DATA SECTION below:

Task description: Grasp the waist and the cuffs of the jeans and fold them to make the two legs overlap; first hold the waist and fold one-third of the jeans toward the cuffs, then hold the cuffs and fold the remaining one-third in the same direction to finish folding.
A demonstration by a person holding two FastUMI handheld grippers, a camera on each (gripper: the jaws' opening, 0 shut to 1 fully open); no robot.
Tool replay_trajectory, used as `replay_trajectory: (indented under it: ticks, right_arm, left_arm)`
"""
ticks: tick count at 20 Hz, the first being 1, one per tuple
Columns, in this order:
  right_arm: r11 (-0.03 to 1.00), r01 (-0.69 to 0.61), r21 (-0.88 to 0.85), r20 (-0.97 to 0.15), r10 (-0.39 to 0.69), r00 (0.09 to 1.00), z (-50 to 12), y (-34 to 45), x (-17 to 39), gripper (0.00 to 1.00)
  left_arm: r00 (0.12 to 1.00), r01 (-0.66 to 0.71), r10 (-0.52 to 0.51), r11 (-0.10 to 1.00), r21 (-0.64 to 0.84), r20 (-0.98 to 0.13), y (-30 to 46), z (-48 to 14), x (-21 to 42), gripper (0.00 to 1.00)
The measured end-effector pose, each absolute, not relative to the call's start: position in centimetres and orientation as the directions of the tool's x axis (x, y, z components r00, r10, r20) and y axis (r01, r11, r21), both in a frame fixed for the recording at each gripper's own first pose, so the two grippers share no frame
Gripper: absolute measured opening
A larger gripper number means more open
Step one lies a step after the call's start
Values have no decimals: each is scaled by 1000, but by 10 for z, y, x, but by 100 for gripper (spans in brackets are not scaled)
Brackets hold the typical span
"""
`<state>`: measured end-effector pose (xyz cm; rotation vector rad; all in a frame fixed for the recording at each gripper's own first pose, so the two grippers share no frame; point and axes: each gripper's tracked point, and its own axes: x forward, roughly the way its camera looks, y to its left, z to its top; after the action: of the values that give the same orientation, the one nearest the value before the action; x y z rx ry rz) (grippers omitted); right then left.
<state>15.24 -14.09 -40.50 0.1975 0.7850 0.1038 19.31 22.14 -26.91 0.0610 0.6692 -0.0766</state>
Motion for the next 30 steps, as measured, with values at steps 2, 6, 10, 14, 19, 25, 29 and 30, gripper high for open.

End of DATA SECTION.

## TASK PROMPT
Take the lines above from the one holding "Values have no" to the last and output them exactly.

## RESULT
Values have no decimals: each is scaled by 1000, but by 10 for z, y, x, but by 100 for gripper (spans in brackets are not scaled)
Brackets hold the typical span
"""
`<state>`: measured end-effector pose (xyz cm; rotation vector rad; all in a frame fixed for the recording at each gripper's own first pose, so the two grippers share no frame; point and axes: each gripper's tracked point, and its own axes: x forward, roughly the way its camera looks, y to its left, z to its top; after the action: of the values that give the same orientation, the one nearest the value before the action; x y z rx ry rz) (grippers omitted); right then left.
<state>15.24 -14.09 -40.50 0.1975 0.7850 0.1038 19.31 22.14 -26.91 0.0610 0.6692 -0.0766</state>
Motion for the next 30 steps, as measured, with values at steps 2, 6, 10, 14, 19, 25, 29 and 30, gripper high for open.

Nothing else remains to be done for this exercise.